── Data

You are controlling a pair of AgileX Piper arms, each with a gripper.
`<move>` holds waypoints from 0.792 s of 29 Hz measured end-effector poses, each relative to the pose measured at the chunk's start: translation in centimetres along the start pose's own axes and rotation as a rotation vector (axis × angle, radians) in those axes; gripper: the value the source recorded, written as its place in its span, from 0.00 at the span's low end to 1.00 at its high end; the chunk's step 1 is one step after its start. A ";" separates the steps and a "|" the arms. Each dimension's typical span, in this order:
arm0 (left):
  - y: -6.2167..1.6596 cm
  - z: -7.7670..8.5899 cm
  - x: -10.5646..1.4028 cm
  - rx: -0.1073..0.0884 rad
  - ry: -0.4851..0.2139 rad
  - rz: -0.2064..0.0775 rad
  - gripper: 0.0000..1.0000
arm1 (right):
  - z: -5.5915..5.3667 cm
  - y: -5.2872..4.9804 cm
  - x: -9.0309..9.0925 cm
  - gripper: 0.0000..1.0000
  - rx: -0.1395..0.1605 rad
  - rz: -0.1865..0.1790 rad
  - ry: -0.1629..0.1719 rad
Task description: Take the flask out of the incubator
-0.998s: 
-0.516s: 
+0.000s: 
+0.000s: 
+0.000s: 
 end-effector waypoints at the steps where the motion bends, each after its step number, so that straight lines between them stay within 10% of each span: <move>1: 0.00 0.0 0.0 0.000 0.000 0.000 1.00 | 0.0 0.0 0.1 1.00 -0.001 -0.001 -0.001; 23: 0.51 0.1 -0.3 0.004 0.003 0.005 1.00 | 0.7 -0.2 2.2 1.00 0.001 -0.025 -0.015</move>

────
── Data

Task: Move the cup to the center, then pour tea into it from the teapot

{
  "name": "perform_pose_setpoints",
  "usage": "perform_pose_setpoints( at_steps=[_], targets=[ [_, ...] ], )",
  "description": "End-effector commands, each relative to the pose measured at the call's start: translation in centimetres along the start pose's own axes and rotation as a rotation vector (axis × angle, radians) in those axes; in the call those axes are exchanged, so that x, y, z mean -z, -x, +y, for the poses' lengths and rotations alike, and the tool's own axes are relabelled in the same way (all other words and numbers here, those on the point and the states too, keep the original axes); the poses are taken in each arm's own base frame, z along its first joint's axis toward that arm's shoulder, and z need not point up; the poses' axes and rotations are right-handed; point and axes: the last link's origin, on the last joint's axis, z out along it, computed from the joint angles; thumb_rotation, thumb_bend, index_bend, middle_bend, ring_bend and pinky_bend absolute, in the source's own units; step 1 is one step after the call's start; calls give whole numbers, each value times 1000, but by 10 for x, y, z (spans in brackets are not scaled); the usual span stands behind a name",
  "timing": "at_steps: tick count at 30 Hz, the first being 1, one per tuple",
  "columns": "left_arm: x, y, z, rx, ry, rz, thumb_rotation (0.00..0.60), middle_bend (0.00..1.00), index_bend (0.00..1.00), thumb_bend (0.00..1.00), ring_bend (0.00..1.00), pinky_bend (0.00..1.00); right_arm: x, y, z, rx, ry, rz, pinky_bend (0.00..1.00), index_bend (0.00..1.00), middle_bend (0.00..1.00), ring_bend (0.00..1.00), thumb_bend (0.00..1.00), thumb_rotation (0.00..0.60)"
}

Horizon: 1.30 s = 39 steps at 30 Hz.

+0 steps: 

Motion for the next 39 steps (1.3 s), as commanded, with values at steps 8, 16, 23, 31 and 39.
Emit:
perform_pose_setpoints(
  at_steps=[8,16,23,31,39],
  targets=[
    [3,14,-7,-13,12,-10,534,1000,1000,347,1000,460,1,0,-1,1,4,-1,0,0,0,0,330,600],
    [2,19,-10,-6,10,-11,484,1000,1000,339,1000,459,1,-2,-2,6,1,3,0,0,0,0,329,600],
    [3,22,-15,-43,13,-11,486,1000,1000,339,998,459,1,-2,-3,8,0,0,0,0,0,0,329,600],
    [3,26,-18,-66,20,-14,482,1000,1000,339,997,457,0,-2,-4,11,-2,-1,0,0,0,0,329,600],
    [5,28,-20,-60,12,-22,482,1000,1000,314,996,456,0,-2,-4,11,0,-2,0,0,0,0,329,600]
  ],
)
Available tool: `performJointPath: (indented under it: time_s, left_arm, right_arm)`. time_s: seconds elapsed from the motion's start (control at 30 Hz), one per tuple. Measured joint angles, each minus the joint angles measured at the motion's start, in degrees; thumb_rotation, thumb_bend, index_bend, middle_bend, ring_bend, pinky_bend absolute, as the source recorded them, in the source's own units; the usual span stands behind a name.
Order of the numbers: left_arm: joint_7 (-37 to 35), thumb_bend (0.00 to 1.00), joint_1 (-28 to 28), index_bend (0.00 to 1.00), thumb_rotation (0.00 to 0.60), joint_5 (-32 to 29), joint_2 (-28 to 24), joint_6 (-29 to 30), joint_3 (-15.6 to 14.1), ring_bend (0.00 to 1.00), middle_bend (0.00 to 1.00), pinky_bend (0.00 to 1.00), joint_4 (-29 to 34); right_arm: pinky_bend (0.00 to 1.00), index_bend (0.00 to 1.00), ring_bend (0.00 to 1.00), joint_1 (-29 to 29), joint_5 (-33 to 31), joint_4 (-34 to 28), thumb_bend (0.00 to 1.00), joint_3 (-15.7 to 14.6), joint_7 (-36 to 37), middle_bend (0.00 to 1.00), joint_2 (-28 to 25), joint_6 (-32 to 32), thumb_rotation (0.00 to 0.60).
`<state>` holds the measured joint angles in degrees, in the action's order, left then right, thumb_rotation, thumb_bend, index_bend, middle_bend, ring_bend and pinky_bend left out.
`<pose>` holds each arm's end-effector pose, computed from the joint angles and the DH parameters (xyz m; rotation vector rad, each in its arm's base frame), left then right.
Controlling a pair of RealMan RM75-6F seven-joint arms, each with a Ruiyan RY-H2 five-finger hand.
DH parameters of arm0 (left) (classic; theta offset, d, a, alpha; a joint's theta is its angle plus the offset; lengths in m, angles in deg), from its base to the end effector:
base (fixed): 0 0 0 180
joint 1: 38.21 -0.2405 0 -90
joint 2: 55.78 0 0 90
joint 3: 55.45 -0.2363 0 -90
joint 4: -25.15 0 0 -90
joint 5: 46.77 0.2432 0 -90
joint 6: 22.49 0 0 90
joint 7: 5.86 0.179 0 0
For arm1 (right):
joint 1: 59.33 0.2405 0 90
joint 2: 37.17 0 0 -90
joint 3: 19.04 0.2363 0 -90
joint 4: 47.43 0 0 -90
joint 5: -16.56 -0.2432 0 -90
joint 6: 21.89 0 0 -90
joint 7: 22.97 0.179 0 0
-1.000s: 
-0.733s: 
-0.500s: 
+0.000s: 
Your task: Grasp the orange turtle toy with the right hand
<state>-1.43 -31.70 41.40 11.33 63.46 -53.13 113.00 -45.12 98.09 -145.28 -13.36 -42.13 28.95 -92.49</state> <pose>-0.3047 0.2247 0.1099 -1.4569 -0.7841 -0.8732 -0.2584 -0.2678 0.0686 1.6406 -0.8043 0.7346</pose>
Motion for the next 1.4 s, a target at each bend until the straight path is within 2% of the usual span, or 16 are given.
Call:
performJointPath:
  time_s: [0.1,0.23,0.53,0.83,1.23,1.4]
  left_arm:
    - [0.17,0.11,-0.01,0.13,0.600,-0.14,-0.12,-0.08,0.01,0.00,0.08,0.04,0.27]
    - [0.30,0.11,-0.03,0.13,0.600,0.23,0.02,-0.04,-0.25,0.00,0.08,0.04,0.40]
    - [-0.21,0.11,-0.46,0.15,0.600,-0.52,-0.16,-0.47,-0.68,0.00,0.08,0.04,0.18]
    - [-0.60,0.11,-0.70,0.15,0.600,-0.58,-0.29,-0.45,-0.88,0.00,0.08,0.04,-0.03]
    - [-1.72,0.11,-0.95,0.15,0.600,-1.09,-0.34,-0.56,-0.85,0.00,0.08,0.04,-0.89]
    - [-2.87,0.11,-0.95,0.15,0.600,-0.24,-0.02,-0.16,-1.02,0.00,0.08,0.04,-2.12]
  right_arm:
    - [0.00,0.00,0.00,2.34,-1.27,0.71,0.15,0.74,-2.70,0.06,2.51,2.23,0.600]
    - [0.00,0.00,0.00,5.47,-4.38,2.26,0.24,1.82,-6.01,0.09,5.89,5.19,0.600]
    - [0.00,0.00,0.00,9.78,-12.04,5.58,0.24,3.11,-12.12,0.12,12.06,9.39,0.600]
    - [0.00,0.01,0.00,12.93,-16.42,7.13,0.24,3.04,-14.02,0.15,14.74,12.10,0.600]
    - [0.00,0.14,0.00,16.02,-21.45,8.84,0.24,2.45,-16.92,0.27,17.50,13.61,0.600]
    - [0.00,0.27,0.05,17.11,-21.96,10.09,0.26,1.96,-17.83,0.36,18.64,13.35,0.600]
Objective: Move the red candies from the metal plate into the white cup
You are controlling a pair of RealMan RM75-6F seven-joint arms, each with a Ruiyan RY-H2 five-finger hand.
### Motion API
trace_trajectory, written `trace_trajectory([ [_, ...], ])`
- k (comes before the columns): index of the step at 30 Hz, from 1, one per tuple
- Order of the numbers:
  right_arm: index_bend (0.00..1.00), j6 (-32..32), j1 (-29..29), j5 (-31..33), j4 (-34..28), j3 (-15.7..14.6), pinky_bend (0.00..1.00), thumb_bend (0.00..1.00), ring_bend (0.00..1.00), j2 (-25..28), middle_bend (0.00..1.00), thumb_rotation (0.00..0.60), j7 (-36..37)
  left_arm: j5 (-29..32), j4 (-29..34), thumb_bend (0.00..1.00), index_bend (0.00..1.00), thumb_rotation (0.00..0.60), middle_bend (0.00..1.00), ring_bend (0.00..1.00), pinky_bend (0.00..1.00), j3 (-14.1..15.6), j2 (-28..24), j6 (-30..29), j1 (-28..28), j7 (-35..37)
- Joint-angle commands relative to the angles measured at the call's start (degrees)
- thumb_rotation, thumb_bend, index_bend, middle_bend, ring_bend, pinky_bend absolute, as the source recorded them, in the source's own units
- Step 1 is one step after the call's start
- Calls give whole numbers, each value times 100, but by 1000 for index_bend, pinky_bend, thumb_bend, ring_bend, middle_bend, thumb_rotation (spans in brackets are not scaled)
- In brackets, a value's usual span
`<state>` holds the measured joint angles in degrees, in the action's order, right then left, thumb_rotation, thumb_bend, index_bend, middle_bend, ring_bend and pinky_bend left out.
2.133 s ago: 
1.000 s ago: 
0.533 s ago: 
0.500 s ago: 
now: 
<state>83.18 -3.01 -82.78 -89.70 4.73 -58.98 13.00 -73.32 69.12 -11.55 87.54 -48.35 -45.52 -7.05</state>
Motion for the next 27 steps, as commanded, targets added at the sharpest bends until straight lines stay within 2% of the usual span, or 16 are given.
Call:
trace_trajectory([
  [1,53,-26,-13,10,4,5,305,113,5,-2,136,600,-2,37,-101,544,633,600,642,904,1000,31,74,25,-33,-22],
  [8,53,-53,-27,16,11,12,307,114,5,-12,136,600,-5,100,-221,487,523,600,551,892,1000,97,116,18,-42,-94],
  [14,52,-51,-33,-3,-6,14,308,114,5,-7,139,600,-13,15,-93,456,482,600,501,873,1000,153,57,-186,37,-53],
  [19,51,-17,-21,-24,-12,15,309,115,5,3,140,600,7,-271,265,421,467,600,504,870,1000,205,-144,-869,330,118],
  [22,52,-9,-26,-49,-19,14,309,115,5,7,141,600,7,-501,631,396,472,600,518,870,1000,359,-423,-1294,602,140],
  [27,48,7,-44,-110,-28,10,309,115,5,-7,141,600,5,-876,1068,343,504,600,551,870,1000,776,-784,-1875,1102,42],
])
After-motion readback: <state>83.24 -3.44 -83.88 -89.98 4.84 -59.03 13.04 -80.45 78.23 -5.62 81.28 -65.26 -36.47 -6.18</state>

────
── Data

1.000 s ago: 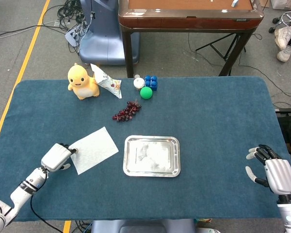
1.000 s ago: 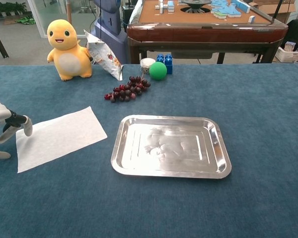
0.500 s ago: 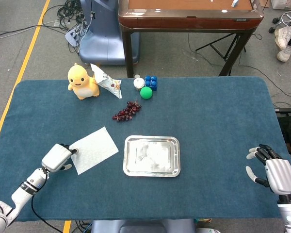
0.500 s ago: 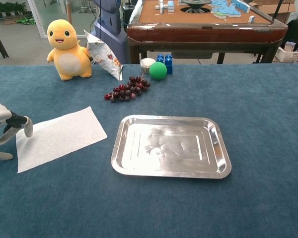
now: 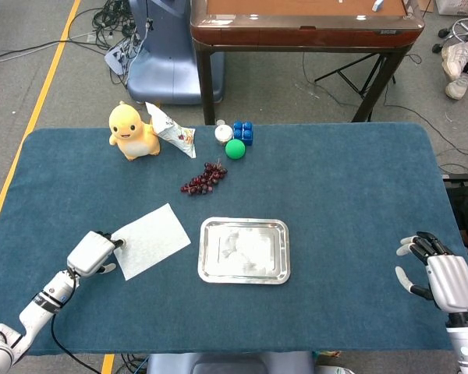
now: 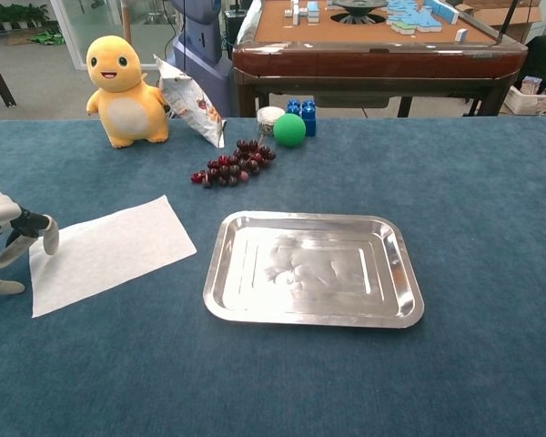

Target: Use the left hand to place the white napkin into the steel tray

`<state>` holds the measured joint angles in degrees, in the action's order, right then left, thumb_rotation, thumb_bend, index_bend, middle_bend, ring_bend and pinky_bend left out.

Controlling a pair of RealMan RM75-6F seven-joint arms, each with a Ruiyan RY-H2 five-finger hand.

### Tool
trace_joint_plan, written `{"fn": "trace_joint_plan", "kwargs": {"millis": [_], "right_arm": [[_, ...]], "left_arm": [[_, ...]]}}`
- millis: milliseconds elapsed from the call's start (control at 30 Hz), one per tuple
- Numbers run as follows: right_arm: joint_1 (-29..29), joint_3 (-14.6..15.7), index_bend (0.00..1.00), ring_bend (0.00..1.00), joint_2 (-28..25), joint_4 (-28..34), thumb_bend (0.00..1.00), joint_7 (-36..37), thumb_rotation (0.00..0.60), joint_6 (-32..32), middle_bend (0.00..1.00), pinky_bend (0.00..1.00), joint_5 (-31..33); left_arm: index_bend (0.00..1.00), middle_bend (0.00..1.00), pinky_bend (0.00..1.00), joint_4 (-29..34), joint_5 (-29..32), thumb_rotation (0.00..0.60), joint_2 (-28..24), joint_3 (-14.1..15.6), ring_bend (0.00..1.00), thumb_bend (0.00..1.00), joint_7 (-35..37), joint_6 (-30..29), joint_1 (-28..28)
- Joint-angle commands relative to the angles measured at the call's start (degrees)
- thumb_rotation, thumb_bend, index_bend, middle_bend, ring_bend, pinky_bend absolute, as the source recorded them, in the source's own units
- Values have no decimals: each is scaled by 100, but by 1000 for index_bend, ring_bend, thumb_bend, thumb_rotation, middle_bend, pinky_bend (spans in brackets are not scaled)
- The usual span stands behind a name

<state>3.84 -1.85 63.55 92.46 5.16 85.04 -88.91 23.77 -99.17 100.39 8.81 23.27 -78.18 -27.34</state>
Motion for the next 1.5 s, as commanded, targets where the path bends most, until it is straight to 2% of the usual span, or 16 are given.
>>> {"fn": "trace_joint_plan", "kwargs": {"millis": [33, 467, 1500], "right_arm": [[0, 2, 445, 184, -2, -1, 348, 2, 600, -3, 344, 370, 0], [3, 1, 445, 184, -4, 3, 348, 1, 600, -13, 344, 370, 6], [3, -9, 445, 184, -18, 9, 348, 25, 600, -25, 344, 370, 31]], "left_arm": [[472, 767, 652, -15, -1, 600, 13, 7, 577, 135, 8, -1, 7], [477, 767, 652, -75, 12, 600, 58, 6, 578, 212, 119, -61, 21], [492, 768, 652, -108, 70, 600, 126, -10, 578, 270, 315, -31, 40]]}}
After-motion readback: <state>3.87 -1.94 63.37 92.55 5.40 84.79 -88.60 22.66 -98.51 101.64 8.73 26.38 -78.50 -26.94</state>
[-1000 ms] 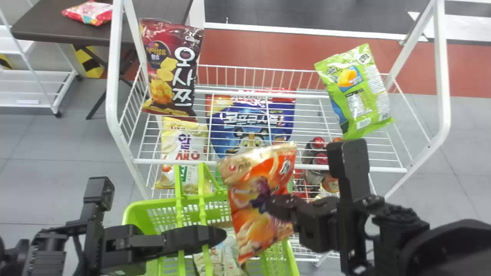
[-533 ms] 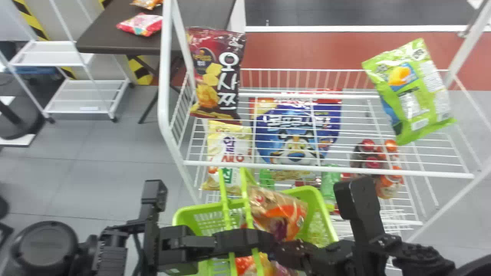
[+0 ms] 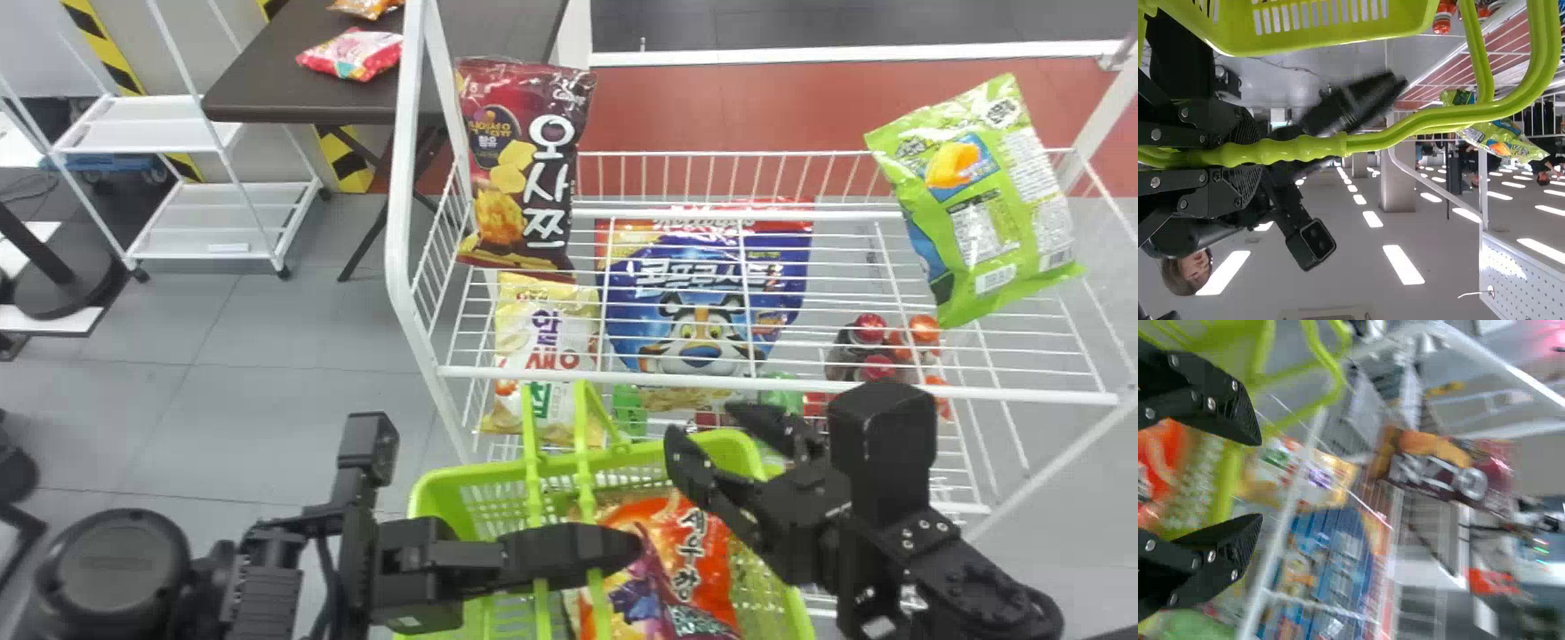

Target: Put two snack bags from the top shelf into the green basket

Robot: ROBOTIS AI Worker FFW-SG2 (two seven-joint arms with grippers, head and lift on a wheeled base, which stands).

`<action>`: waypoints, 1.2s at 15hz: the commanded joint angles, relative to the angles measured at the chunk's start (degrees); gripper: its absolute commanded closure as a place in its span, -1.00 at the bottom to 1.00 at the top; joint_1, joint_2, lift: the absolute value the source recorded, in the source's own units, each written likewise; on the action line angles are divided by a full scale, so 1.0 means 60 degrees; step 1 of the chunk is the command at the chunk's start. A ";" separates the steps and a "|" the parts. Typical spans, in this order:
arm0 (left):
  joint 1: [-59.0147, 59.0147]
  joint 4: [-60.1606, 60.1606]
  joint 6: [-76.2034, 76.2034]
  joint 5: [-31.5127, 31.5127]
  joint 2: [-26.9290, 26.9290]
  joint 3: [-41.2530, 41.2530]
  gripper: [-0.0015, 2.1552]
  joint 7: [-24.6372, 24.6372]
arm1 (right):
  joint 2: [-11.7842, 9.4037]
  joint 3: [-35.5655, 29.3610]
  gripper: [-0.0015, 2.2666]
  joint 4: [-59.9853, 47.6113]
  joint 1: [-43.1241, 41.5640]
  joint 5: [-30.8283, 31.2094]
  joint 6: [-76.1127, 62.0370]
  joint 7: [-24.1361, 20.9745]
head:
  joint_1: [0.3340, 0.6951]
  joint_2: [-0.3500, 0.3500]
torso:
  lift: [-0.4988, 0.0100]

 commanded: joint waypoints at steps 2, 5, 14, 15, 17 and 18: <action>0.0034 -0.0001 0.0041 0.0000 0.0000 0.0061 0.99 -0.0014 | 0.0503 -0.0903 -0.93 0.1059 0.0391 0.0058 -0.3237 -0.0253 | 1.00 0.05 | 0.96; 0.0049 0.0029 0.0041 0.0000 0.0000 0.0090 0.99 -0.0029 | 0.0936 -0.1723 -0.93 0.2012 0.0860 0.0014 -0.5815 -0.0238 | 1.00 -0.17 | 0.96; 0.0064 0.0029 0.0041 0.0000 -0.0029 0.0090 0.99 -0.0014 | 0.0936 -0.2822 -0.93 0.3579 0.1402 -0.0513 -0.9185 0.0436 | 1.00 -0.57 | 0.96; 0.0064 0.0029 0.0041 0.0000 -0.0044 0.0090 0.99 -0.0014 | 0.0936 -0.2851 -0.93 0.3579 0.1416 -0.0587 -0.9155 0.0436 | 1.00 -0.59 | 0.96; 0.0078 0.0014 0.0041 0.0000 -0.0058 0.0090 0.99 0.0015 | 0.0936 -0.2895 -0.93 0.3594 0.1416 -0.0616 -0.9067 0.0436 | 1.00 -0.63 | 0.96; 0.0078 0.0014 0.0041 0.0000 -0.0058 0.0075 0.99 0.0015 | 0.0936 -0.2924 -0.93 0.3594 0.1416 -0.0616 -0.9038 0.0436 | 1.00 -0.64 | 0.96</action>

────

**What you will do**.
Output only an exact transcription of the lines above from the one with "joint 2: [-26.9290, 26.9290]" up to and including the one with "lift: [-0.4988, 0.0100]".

**Result of this exercise**.
  joint 2: [-26.9290, 26.9290]
  joint 3: [-41.2530, 41.2530]
  gripper: [-0.0015, 2.1552]
  joint 7: [-24.6372, 24.6372]
arm1 (right):
  joint 2: [-11.7842, 9.4037]
  joint 3: [-35.5655, 29.3610]
  gripper: [-0.0015, 2.2666]
  joint 4: [-59.9853, 47.6113]
  joint 1: [-43.1241, 41.5640]
  joint 5: [-30.8283, 31.2094]
  joint 6: [-76.1127, 62.0370]
  joint 7: [-24.1361, 20.9745]
head:
  joint_1: [0.3340, 0.6951]
  joint_2: [-0.3500, 0.3500]
torso:
  lift: [-0.4988, 0.0100]

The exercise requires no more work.